COMMUNIQUÉ DE PRESSE
11/02/2026
Annoncé à l’issue de la conférence Ambition France Transports, le projet de loi-cadre porté par
le ministre des Transports Philippe Tabarot a été présenté en Conseil des ministres ce mercredi
11 février. Sa principale mesure, l’annonce d’une loi de programmation financière sur les
transports, fait l’impasse sur le vélo et la marche, mobilités du quotidien centrales pour de plus
en plus de Français et indispensables à toute politique de transport.
L’Alliance pour le vélo, qui réunit l’UNION des Entreprises Sport & Cycle (UESC), la Fédération des
Usagères et des Usagers de la Bicyclette (FUB), le Réseau vélo & marche (RVM), l’Association de
Promotion et d’Identification des Cycles et de la mobilité active (APIC) et la filière de l’économie du
Vélo, dénonce l’absence totale de mesures liées au cycle et à la mobilité active.

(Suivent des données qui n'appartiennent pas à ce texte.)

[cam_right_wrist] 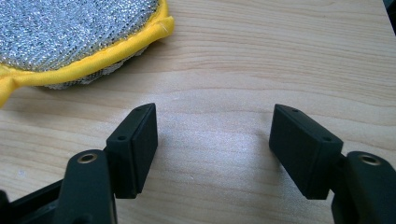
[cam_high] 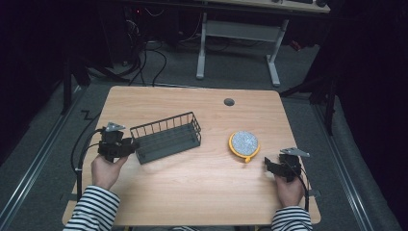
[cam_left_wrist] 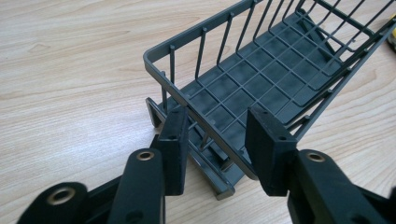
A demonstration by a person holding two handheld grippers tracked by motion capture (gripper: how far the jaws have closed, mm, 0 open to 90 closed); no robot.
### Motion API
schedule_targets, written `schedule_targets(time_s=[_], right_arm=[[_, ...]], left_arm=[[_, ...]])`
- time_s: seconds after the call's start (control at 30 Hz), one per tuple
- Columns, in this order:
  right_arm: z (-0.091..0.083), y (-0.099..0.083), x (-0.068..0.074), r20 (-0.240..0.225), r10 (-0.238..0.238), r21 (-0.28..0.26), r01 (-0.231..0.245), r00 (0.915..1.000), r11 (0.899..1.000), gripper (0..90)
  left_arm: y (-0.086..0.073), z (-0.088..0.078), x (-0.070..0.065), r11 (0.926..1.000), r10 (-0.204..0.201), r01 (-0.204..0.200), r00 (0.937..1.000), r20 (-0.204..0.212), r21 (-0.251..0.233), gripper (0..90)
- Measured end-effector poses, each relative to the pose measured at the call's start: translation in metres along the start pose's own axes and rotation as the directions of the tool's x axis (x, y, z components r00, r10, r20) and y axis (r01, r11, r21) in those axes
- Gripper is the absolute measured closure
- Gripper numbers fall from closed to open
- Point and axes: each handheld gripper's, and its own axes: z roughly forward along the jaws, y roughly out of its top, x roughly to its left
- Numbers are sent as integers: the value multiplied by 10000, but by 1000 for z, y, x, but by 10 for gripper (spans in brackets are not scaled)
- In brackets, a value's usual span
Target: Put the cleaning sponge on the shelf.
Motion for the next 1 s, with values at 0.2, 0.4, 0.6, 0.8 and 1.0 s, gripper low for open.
schedule_targets(time_s=[0.2, 0.4, 0.6, 0.8, 1.0], right_arm=[[0, 0, 0, -12, -1, 9, 1, 10000, 10000, 327], [0, 0, 0, -11, 2, 9, -2, 10000, 10000, 327], [0, 0, 0, -14, -14, 3, 15, 10000, 10000, 327], [0, 0, 0, -13, -12, 3, 12, 10000, 10000, 327], [0, 0, 0, -22, -33, 1, 33, 10000, 10000, 327]], left_arm=[[-1, 0, -5, 9999, 121, -120, 9996, 246, -28, 632], [-1, 1, -13, 9993, 378, -376, 9977, 560, -42, 650], [-1, 3, -21, 9989, 470, -469, 9947, 912, -34, 663], [-1, 3, -26, 9972, 748, -744, 9902, 1182, -78, 699], [0, 3, -32, 9947, 1026, -1015, 9837, 1474, -150, 728]])
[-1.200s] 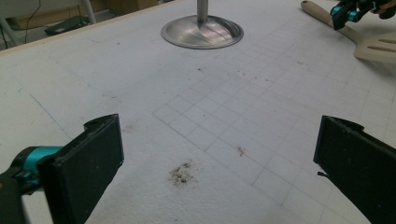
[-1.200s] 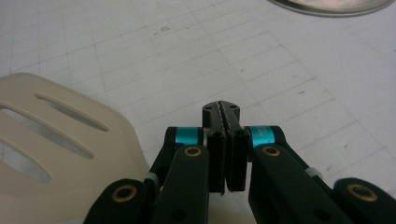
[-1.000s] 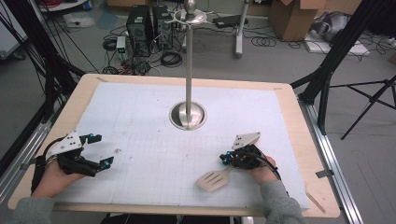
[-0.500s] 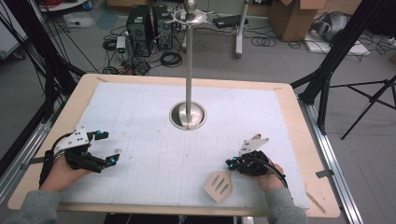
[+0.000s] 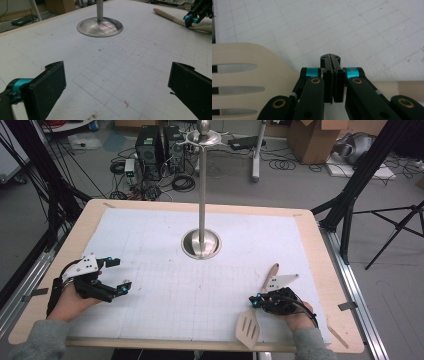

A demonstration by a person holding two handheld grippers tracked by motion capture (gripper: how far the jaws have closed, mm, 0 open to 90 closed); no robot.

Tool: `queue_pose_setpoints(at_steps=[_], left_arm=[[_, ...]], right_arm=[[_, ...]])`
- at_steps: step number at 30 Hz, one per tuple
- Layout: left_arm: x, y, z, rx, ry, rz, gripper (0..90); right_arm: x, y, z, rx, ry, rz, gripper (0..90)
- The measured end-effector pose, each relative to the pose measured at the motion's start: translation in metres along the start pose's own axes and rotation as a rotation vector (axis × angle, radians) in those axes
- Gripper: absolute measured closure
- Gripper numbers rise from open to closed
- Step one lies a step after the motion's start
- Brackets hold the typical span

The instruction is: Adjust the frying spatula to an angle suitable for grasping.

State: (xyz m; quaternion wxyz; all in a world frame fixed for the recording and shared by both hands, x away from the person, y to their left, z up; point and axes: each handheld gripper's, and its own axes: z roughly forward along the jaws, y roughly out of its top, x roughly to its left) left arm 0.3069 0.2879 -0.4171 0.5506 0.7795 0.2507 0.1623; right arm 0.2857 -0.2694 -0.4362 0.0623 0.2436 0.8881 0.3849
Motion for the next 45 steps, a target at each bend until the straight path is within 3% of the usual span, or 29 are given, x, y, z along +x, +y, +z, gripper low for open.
queue_pose_setpoints(at_steps=[7, 10, 15, 22, 24, 29, 31, 34, 39, 43, 45], left_arm=[[0.000, 0.000, 0.000, 0.001, 0.002, 0.000, 2.0], [0.000, 0.000, -0.001, 0.001, 0.002, 0.000, 2.0], [-0.002, -0.001, 0.002, 0.012, 0.001, 0.001, 2.0], [-0.002, -0.001, 0.001, 0.021, 0.005, 0.001, 2.0], [-0.003, -0.002, 0.001, 0.024, 0.005, 0.004, 2.0], [-0.006, -0.003, -0.002, 0.031, 0.007, 0.005, 2.0], [-0.006, -0.004, -0.004, 0.032, 0.010, 0.005, 2.0], [-0.006, -0.005, -0.009, 0.029, 0.021, -0.001, 2.0], [-0.005, -0.008, -0.015, 0.028, 0.035, -0.005, 2.0], [-0.006, -0.009, -0.017, 0.034, 0.041, -0.009, 2.0], [-0.007, -0.009, -0.018, 0.033, 0.044, -0.011, 2.0]], right_arm=[[-0.002, -0.016, -0.014, -0.028, 0.041, 0.015, 90.0], [-0.002, -0.022, -0.020, -0.025, 0.038, 0.005, 90.0], [-0.003, -0.024, -0.020, -0.035, 0.036, 0.030, 89.9], [-0.033, -0.037, -0.049, -0.163, -0.133, 0.130, 90.0], [-0.043, -0.045, -0.052, -0.167, -0.166, 0.174, 90.0], [-0.057, -0.052, -0.050, -0.152, -0.218, 0.220, 90.0], [-0.060, -0.051, -0.047, -0.146, -0.235, 0.225, 90.0], [-0.062, -0.048, -0.039, -0.095, -0.239, 0.226, 90.0], [-0.062, -0.040, -0.032, -0.097, -0.237, 0.203, 90.0], [-0.062, -0.034, -0.028, -0.139, -0.225, 0.177, 90.0], [-0.063, -0.031, -0.027, -0.128, -0.228, 0.160, 90.0]])
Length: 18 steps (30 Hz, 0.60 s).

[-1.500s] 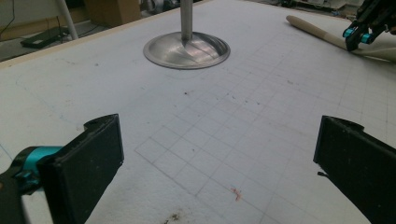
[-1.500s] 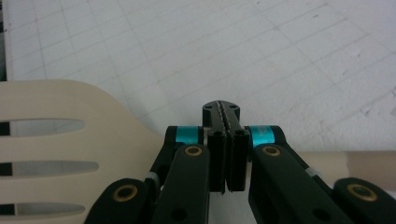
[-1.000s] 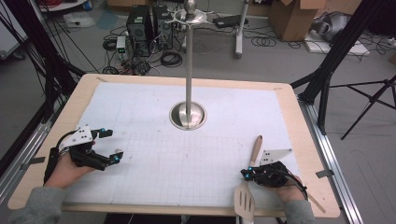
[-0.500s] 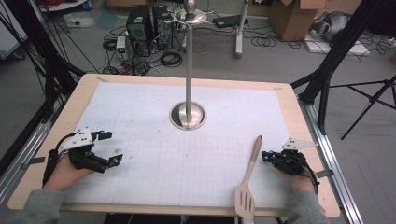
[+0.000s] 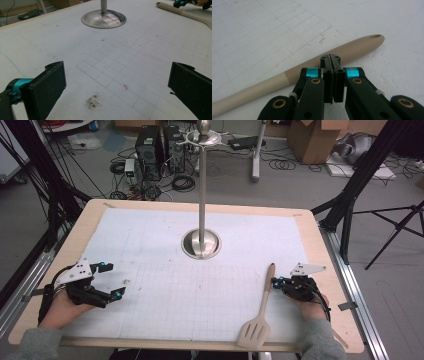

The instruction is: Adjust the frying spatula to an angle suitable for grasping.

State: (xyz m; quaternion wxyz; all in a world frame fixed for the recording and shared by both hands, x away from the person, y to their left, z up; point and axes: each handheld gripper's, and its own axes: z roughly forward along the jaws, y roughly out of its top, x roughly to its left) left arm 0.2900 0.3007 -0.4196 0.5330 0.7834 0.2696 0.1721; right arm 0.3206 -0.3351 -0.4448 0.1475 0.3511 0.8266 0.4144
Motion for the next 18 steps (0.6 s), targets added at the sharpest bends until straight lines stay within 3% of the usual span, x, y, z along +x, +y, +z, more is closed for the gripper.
queue_pose_setpoints(at_steps=[18], left_arm=[[-0.002, -0.008, -0.017, 0.009, 0.043, -0.010, 2.0]], right_arm=[[0.000, 0.022, 0.026, 0.016, 0.059, -0.063, 90.0]])
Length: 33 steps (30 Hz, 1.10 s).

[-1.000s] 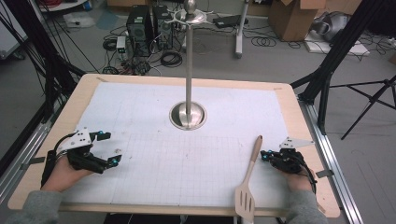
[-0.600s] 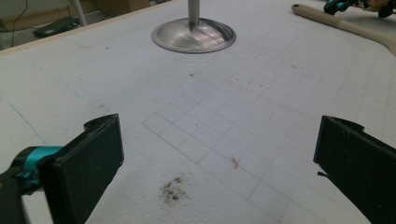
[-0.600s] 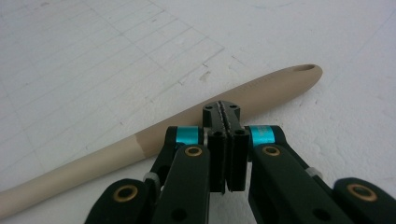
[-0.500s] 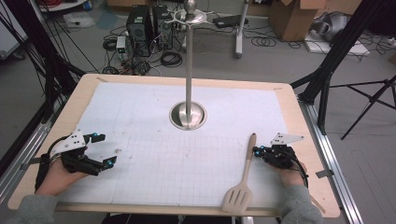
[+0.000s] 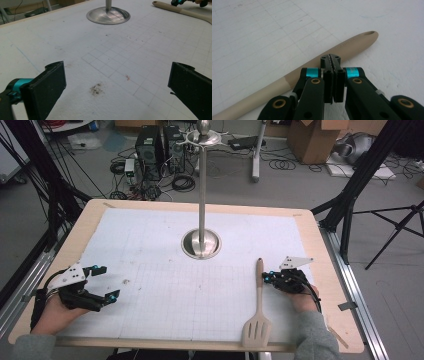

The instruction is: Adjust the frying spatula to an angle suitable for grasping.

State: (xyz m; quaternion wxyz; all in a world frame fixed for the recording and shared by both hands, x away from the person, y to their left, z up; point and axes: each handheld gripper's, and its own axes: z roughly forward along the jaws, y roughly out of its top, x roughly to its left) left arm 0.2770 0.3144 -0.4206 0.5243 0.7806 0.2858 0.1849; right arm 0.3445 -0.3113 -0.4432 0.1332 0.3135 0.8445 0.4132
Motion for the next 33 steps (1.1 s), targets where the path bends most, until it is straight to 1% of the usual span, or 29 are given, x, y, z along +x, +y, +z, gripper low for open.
queue_pose_setpoints(at_steps=[1, 5, 11, 14, 15, 17, 19, 20, 22, 24, 26, 28, 30, 32, 33], left_arm=[[0.000, -0.001, -0.002, 0.003, 0.004, 0.000, 2.0], [0.000, -0.003, -0.006, -0.001, 0.017, -0.008, 2.0], [0.000, -0.005, -0.009, 0.006, 0.022, -0.008, 2.0], [0.000, -0.004, -0.009, 0.003, 0.021, -0.001, 2.0], [0.000, -0.004, -0.009, -0.001, 0.021, -0.005, 2.0], [0.001, -0.003, -0.008, -0.005, 0.019, -0.006, 2.0], [0.002, -0.003, -0.006, -0.002, 0.019, -0.007, 2.0], [0.002, -0.003, -0.005, -0.001, 0.015, -0.006, 2.0], [0.002, -0.002, -0.002, 0.004, 0.008, -0.001, 2.0], [0.001, 0.000, 0.000, -0.001, 0.000, 0.001, 2.0], [0.001, 0.001, 0.003, -0.001, -0.005, 0.003, 2.0], [0.001, 0.002, 0.007, 0.004, -0.014, 0.008, 2.0], [0.001, 0.003, 0.010, 0.007, -0.022, 0.011, 2.0], [0.001, 0.005, 0.013, 0.003, -0.028, 0.015, 2.0], [0.001, 0.005, 0.014, 0.004, -0.028, 0.014, 2.0]], right_arm=[[0.000, 0.003, 0.003, 0.000, 0.000, -0.018, 90.0], [0.002, 0.012, 0.012, 0.016, 0.011, -0.040, 90.0], [0.005, 0.021, 0.022, 0.023, 0.020, -0.063, 90.0], [0.007, 0.024, 0.024, 0.024, 0.009, -0.063, 90.0], [0.009, 0.025, 0.022, 0.006, 0.018, -0.057, 90.0], [0.013, 0.028, 0.017, -0.026, 0.041, -0.060, 90.0], [0.021, 0.030, 0.013, -0.036, 0.081, -0.083, 90.0], [0.025, 0.030, 0.012, -0.031, 0.094, -0.090, 90.0], [0.034, 0.028, 0.010, -0.018, 0.134, -0.120, 90.0], [0.044, 0.026, 0.007, -0.003, 0.157, -0.141, 90.0], [0.051, 0.025, 0.004, 0.002, 0.172, -0.140, 90.0], [0.057, 0.024, 0.003, 0.026, 0.185, -0.160, 90.0], [0.062, 0.023, 0.003, 0.042, 0.198, -0.169, 90.0], [0.067, 0.022, 0.005, 0.071, 0.214, -0.181, 90.0], [0.070, 0.021, 0.005, 0.094, 0.222, -0.187, 90.0]])
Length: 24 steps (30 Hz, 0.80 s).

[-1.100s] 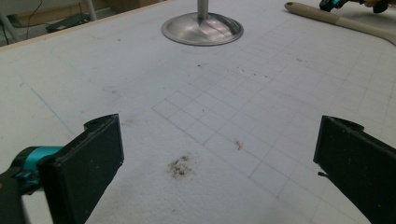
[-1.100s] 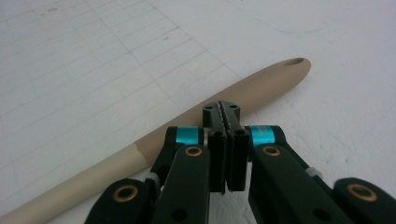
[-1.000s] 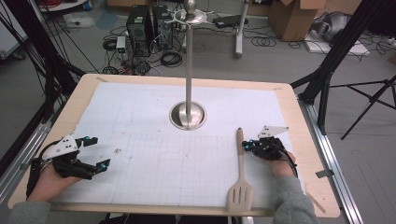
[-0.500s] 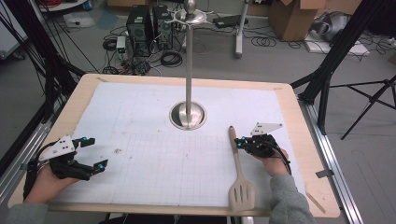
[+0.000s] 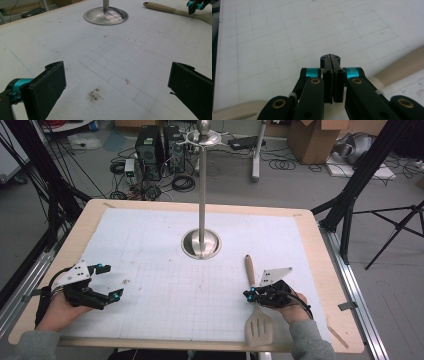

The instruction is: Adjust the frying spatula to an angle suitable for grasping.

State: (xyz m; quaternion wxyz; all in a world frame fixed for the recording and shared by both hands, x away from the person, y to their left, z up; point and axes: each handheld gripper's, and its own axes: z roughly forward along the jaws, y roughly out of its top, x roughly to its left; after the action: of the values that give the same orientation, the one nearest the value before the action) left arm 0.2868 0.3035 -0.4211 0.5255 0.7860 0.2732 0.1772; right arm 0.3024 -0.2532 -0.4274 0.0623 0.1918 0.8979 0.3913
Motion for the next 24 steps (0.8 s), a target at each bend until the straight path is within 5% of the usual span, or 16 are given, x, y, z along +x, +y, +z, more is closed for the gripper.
queue_pose_setpoints(at_steps=[4, 10, 24], left_arm=[[0.000, 0.001, 0.003, 0.008, 0.009, 0.029, 2.0], [0.003, 0.000, 0.003, 0.009, 0.011, 0.011, 2.0], [0.004, 0.001, 0.003, 0.009, 0.007, 0.016, 2.0]], right_arm=[[0.006, -0.001, 0.004, 0.042, 0.014, -0.013, 90.0], [0.012, -0.007, 0.001, 0.094, 0.001, -0.003, 90.0], [0.013, -0.017, -0.011, 0.104, -0.018, 0.006, 90.0]])
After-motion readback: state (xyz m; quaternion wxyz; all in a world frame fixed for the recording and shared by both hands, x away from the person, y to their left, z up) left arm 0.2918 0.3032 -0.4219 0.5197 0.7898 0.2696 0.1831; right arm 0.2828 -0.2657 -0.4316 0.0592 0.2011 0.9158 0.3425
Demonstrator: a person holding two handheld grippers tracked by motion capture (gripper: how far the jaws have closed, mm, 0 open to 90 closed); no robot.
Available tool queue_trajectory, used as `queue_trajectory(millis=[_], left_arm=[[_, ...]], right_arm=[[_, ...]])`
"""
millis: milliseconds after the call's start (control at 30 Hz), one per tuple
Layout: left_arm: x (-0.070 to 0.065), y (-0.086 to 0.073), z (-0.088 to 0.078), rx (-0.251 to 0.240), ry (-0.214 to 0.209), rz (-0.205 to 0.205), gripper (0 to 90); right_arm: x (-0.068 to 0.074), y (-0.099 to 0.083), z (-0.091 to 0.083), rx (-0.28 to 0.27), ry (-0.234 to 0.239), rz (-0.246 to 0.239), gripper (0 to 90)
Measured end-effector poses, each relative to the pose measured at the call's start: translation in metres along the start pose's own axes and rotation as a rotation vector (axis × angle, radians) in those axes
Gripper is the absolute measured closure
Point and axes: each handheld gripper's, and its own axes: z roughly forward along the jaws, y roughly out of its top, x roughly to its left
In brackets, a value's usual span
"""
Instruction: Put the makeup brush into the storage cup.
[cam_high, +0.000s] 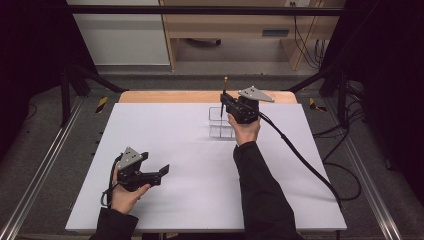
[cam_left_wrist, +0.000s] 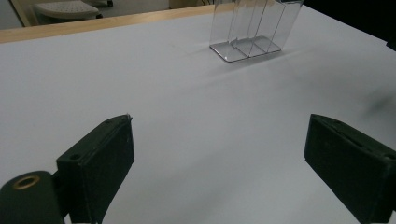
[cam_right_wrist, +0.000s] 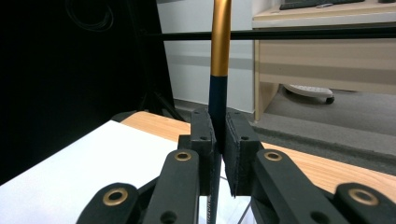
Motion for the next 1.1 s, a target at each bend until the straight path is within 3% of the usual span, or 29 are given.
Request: queue_trajectory(millis=[300, 1100], left_arm=[[0.0, 0.001, 0.0, -0.001, -0.002, 0.0, 7.8], [0.001, 0.001, -0.002, -0.008, -0.001, 0.002, 7.8]], right_arm=[[-0.002, 0.0, 0.016, 0.007, -0.014, 0.008, 83.3], [-0.005, -0.024, 0.044, 0.08, -0.056, 0.028, 83.3]])
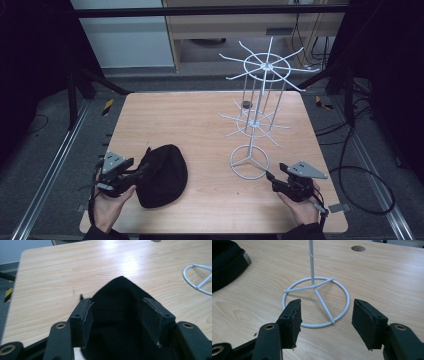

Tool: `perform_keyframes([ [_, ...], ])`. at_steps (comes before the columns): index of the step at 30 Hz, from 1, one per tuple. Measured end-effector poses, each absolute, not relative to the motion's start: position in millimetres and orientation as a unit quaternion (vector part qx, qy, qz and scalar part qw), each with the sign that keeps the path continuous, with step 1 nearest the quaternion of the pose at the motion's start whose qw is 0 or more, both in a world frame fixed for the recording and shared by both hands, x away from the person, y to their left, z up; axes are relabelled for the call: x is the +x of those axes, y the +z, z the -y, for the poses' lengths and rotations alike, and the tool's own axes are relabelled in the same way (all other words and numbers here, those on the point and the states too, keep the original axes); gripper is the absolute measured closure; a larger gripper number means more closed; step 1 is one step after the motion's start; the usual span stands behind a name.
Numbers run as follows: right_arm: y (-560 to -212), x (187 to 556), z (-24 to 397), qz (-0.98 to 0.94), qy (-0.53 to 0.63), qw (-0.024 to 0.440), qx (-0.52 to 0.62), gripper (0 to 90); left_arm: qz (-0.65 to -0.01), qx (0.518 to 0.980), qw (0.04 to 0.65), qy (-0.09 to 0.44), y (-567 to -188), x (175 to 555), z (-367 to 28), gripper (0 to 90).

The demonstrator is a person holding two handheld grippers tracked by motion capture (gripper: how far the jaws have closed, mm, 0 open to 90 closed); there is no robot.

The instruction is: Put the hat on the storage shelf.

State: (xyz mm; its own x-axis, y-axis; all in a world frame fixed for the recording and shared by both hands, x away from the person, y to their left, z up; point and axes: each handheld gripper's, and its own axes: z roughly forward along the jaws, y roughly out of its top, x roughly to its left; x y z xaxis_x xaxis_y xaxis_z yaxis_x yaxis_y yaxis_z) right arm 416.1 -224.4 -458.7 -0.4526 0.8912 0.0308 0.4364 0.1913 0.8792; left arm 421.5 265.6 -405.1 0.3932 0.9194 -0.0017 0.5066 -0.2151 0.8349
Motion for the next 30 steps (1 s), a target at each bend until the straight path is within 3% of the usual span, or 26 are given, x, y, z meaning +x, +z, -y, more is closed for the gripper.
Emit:
perform_keyframes([
  [16,-463.4,421.7,230.9,-0.737,0.419,0.249,0.469,38.8,-0.470,0.776,0.341,0.246,-422.0,441.6,-229.1,41.6],
  [22,-465.1,423.3,232.9,-0.738,0.413,0.245,0.474,38.8,-0.481,0.786,0.306,0.239,-431.6,447.8,-229.2,47.1],
  [30,-466.0,423.5,231.1,-0.741,0.411,0.241,0.473,38.8,-0.489,0.792,0.287,0.226,-434.3,449.7,-230.7,62.2],
])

Cette absence est incompréhensible. La stabilité et la visibilité des financements de l’État ont
pourtant fait leurs preuves : depuis 2019, les politiques cyclables ont permis une hausse de la
pratique de 40 %. Couper cette dynamique, c’est freiner net un déploiement réussi dans les territoires
et prendre le risque que les communes rurales et peu denses, déjà contraintes en moyens et en
ingénierie, décrochent de la dynamique nationale de développement de la pratique cyclable.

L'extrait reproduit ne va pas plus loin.